Crime paid a call on Cayman’s corporate offices on Tuesday 12 July, in the commercial centre of George Town, just as executives in the country’s business district were pushing through the company glass doors and walking in to face the day.

For officers of Trident Trust Company (Cayman) Limited and the accounting firm Rawlinson and Hunter, an attack on their personal belongings was the farthest thing from their minds when they arrived at work around 8:00 pm to attack the day.

Described as a theft because the perpetrator of the act used no force to enter the premises and, as well, did not use a weapon to carry out his deed, the event still had the effect of adding to the rapidly increasing list of criminal incidents in the Cayman Islands and spreading the strange and repulsive odour of crime throughout the country.

Described as a crime of opportunity because of the way in which the perpetrator gained access to the premises and managed to carry out his act, fingers are again pointing to newcomers to the Islands or foreign nationals here without work and without any relatives or other means of sustaining themselves.

According to Adrian Seales, a representative of the Royal Cayman Islands Police Service (RCIPS) Media Liaison Office:

“Two incidents of theft occurred in two separate offices at One Capital Place. At 8:00 am an employee entered the building and went to the third floor. Another person came in, unnoticed, behind her and took cash, cigarettes, sunglasses and the like from her handbag when she left it by her workstation in the reception area of that office.

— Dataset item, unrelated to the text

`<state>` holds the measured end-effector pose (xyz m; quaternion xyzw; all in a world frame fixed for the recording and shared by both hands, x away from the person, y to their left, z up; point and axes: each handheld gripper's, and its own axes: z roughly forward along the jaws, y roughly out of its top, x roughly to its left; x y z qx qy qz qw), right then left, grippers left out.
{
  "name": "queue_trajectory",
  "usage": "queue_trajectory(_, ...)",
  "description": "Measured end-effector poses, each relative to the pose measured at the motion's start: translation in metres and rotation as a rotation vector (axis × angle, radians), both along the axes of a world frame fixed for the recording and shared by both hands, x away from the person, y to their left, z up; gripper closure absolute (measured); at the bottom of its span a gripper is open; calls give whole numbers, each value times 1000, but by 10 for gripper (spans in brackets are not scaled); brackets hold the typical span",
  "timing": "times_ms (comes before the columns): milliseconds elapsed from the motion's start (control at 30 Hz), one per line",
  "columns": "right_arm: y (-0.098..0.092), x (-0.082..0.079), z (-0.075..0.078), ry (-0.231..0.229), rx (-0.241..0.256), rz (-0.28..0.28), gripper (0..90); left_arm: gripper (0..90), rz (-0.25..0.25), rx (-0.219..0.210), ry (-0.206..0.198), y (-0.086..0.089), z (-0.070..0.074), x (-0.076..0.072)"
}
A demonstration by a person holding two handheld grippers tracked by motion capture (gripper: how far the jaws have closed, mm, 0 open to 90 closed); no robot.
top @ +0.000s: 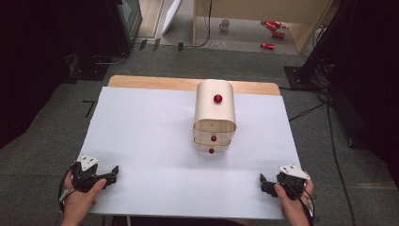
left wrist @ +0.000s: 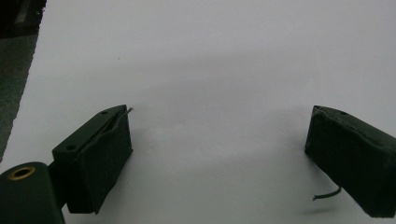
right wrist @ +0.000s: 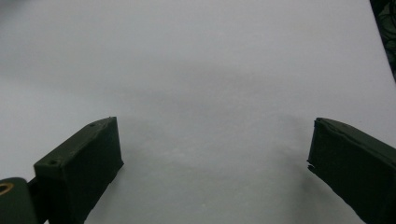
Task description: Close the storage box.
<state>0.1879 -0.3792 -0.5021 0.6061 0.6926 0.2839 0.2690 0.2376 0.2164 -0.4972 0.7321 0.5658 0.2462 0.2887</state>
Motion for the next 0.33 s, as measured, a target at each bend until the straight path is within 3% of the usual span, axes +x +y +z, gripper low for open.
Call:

“The same person apparently went up to the fourth floor and stole money from another handbag. In the end one handbag was recovered but the person escaped with the money and other items.”

Christopher Carpenter, Public Relations (PR) Officer for Deloitte – a company that also occupies the building at that location – described the incident as unfortunate and said: “It was a very opportunistic thief, one who made his way into the common points of the building like the general reception areas where security guards would not necessarily be.

“It is unfortunate that someone pounces in this way, especially when it is something we are unaccustomed to here in the Cayman Islands.”

On the day preceding this event another shooting incident was recorded in the Island – again, in the very heart of the city. The incident, much more violent than the one on the following morning, involved masked men opening fire – shooting through the rear windshield and right rear door of a parked car, firing at least five times. In the incident, passengers in the vehicles sustained injuries to legs, back and other parts of the body.